The Trump administration's Middle East peace plan – three years in the making—is expected to be revealed tomorrow at a joint White House press conference between Trump and Israeli Prime Minister Benjamin Netanyahu. Recall that the economic part of the plan, which calls for $50 billion of international investment to boost the Palestinian economy, was released last summer to weak applause, because it didn't include a framework for resolving the Israeli-Palestinian conflict.

Here are a few things to look for when more details are released tomorrow.


How will the plan address longstanding points of contention?

Settlements: Palestinians, appealing to international law, have long demanded that Israel remove its settlements in East Jerusalem and the West Bank, where more than 400,000 Jewish Israelis now live. Will Trump's peace plan curb Israeli settlement expansion? Or will it allow Israel to annex virtually all of the existing settlements, including those outside the major settlement blocs?
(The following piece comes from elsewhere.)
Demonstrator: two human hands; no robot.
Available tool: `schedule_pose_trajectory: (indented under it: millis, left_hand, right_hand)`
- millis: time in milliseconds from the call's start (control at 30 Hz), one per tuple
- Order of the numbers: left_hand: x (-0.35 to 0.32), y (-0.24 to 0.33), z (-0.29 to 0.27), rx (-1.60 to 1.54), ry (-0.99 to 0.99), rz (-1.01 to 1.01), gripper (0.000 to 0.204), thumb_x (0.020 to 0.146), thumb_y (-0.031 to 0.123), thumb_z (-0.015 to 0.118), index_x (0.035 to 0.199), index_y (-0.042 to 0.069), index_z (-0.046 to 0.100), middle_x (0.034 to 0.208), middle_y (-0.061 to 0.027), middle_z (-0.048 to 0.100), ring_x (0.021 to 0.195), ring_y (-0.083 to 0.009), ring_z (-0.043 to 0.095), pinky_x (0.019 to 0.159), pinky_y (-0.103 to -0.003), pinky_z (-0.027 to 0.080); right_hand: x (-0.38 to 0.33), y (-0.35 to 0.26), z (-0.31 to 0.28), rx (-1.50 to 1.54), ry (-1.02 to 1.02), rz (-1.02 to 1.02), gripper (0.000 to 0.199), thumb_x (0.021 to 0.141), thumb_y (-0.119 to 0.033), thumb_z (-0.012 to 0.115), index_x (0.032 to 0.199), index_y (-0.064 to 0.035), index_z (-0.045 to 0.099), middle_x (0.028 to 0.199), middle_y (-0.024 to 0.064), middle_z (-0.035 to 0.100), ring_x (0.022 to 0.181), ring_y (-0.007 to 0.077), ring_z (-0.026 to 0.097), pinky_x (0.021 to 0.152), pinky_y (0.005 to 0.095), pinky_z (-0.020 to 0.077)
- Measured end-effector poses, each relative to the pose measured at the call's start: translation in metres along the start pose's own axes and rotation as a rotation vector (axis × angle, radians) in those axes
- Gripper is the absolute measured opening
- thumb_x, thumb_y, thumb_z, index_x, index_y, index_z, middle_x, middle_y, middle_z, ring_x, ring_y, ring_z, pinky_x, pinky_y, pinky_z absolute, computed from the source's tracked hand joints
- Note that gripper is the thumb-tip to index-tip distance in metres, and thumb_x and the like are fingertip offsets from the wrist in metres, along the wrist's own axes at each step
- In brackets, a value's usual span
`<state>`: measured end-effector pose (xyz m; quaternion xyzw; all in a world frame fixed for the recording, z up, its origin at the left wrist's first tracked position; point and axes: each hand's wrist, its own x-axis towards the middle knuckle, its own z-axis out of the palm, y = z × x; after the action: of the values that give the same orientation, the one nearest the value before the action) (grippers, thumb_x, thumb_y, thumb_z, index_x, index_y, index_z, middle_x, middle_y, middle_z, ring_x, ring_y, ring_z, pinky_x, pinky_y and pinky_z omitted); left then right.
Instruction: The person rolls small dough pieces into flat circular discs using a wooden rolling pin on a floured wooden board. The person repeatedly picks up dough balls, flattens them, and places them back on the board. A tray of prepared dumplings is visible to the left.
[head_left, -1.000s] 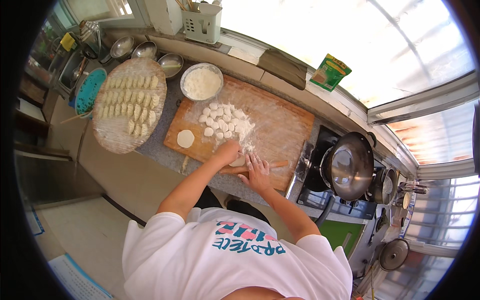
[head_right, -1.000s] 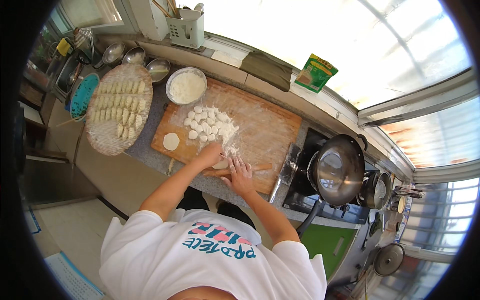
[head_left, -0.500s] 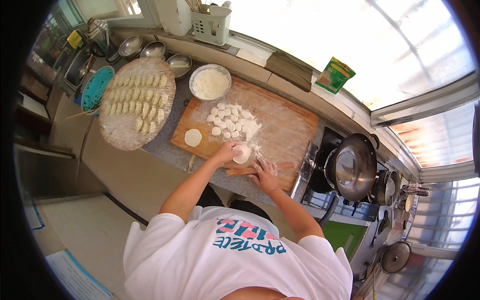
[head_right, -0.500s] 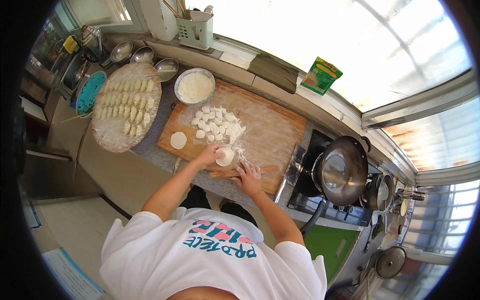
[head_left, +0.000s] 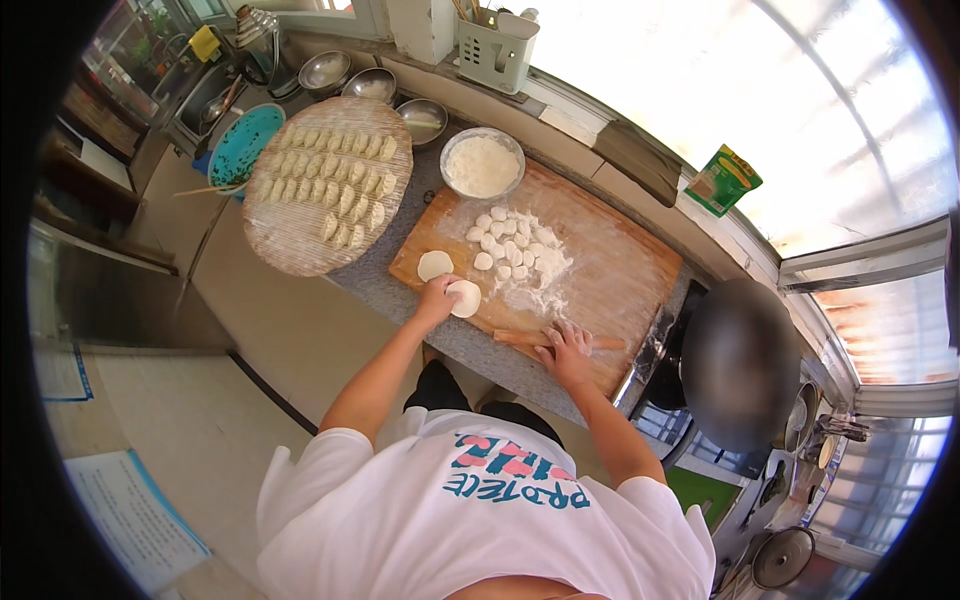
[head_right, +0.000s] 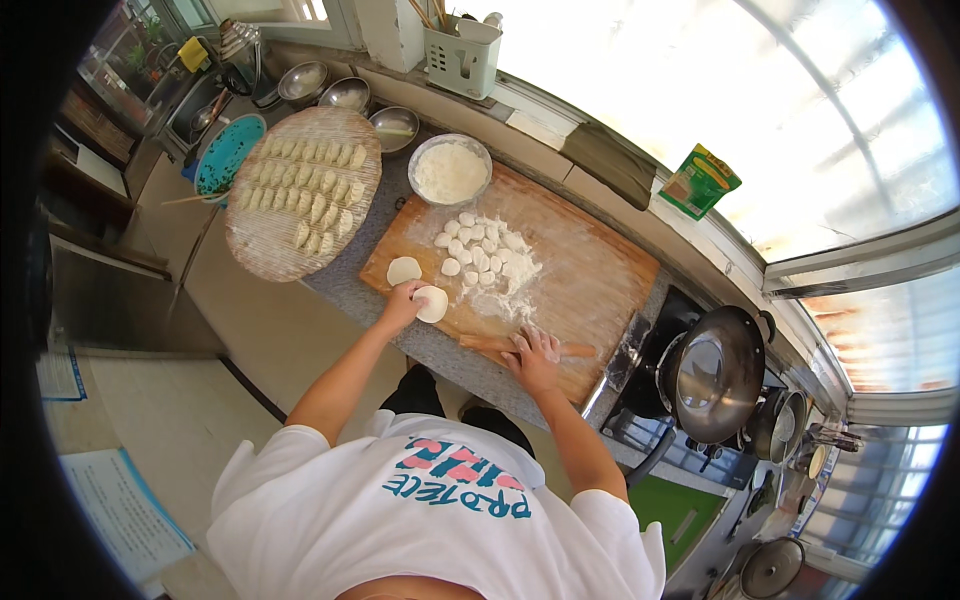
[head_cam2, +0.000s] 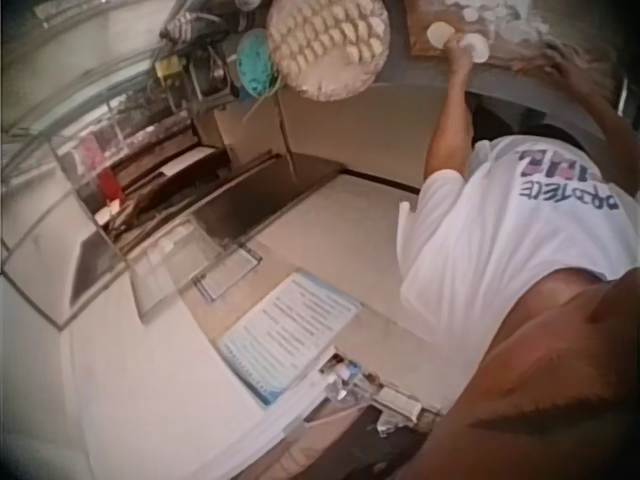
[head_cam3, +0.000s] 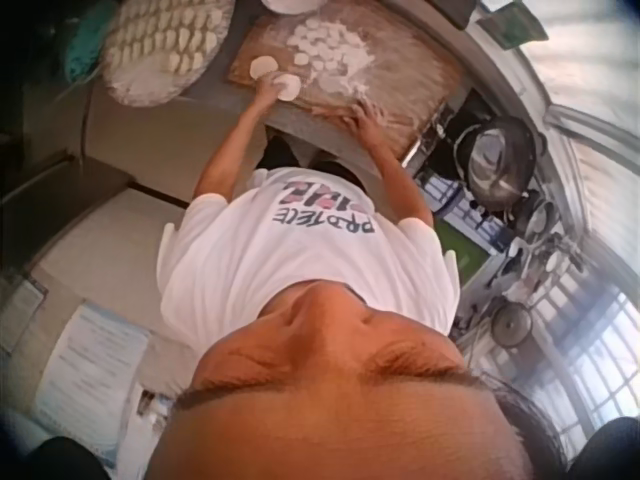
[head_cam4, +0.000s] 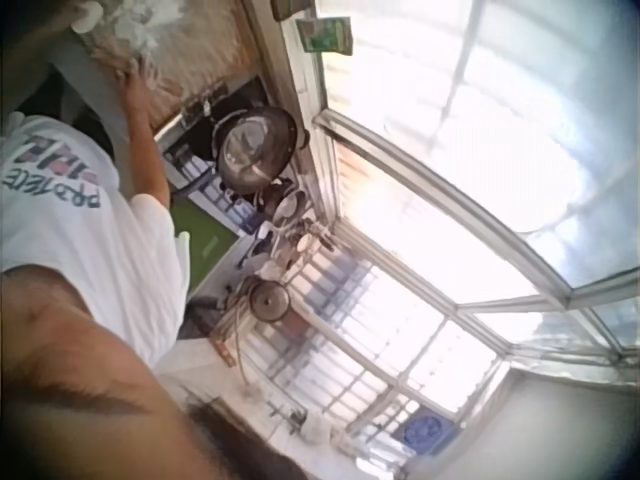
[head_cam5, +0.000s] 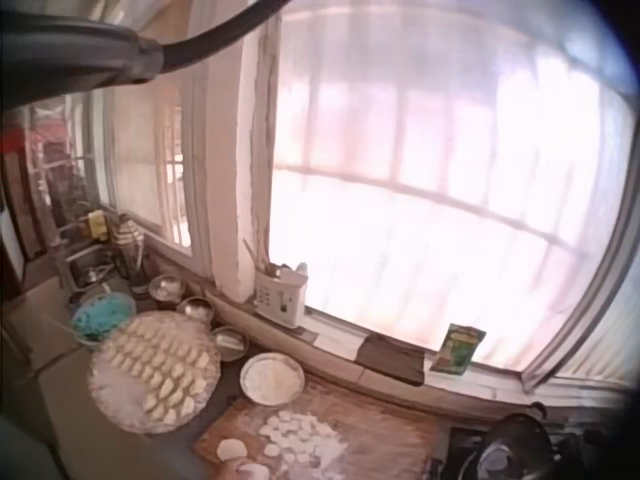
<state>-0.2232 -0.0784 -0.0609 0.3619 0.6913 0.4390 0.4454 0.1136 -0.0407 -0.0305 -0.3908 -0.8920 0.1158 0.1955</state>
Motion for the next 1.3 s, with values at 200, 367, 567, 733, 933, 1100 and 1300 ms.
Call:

Palestinian refugees: The Palestinian call for a "right of return" – which would allow descendants of Palestinians displaced in 1948 to return to Israel and reclaim property – has previously been a deal breaker for Israeli governments across the political spectrum.

Jerusalem: Will the plan foresee Israeli citizens' withdrawal from Jewish neighborhoods in East Jerusalem that, as the Palestinians have long insisted, would then become the capital of a Palestinian state?

Security: How will the peace plan address Israel's security concerns if a Palestinian state is established in the West Bank? A model where Israel maintains control over border crossings and airspace would be hard for the Palestinians to accept.

What's the Palestinian position? The Palestinian leadership has already rejected the peace plan outright, calling it biased in Israel's favor, and will not be part of the unveiling event. It's possible that the Palestinian Authority could reconsider eventually. But deep political divisions within the Palestinian territories make it hard to envision a coherent "yes" any time soon.

Will Arab states embrace it? Arab leaders have long voiced support for the Palestinian cause, at least publicly. But in recent years, the Gulf states in particular have drawn closer to Israel against their common foe, Iran. This makes powerful Arab support for a US-brokered peace plan that leans in Israel's favor more likely than ever before.

How might this impact the Israeli election? Trump is popular in Israel, so the high-profile press conference could be a boon for Netanyahu, who – fighting corruption allegations – faces a tight election battle in March. But Netanyahu's rival Benny Gantz of the centrist Blue and White party, also met President Trump today (with less fanfare). Gantz will want to use the occasion to show right-wing voters, whose support he's counting on to beat Bibi, that he also has a warm relationship with President Trump.